- Tu le sors bientôt ton
livre ?
- Oui dans une dizaine de jours
- Et qu’est-ce qu tu vas dire ?
- Ce que j’ai déjà dit aux commerciaux qui le présentent.
- Je l’ai lu ton manuscrit. Tu dis à la fin qu’ « à la marelle de la guerre, il n’y a que des perdants ». Et les trafiquants du marché noir, qu’en fais-tu ?.
- Il n’y a pas qu’eux : ceux qui tournaient les obus, qui faisaient des moteurs d’avions, qui construisaient le mur de l’Atlantique…
- Ils étaient réquisitionnés pour la plupart.
- Çà ne les a pas empêchés de gagner de l’argent
- Quel argent ?
- L’argent que les Allemands demandaient à l’Etat français.
- Ils ne pouvaient pas faire autrement.
- Mais ils auraient pu rendre l’argent après la guerre.

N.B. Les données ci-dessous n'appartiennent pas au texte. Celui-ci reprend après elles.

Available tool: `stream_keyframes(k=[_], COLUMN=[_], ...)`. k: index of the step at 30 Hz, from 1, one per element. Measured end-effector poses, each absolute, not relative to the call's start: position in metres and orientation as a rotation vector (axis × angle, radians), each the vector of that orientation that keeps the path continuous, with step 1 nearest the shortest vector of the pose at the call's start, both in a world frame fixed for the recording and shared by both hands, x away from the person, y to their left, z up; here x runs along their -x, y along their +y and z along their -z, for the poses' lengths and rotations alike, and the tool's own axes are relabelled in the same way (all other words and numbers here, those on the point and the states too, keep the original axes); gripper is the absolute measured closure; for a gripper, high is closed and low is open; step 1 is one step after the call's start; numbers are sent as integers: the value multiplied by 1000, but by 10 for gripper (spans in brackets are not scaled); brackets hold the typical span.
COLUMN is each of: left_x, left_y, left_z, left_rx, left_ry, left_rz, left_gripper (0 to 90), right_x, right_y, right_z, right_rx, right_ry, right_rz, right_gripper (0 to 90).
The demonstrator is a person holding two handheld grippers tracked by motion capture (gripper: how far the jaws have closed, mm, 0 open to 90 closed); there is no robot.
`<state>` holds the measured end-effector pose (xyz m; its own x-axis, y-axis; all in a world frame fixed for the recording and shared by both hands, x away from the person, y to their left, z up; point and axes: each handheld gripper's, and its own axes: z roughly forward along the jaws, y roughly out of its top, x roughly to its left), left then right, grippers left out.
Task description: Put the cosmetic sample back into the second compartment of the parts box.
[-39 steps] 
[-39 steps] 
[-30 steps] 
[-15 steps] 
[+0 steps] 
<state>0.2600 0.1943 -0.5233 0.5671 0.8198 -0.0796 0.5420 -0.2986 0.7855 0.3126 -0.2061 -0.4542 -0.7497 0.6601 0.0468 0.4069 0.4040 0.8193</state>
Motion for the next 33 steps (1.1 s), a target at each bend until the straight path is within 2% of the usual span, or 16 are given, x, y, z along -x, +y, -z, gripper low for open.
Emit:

- On ne le leur a pas demandé. On ne demande jamais les plus-values faites pendant les guerres.
- Alors pourquoi tu n’as pas dit qu’ « à la marelle de la guerre, tout le monde n’est pas perdant »
- Parce que je ne voulais pas faire de la peine à tous ceux qui font leur affaires en profitant de ce que les autres font la guerre.
- Alors tu dis n’importe quoi pour faire plaisir à n’importe qui ?
- Je ne voulais surtout que les pacifistes n’en profitent pas pour faire déclarer la guerre afin de faire leurs affaires.
- Mais les pacifistes ne déclenchent pas de guerres.
- Çà ne les empêche pas de vendre des armes pour se débarrasser des vieux stocks et puis ils peuvent toujours négocier des « contrats » avec le va-t-en guerre qui n’hésitent devant rien.
- Comme les gens d’affaires pendant les guerres.
- Maintenant nous sommes en paix, il n’y a plus moyen de s’enrichir ?
- Les banques sauront bien te concocter quelque moyen dans l’immobilier, les stock-options, les ventes d’armes
- Mais nous ne sommes plus en guerre
- Pour la guerre des autres, mais surtout…
- Surtout quoi ?
- Nous avons toujours la possibilité de tirer le diable par la queue.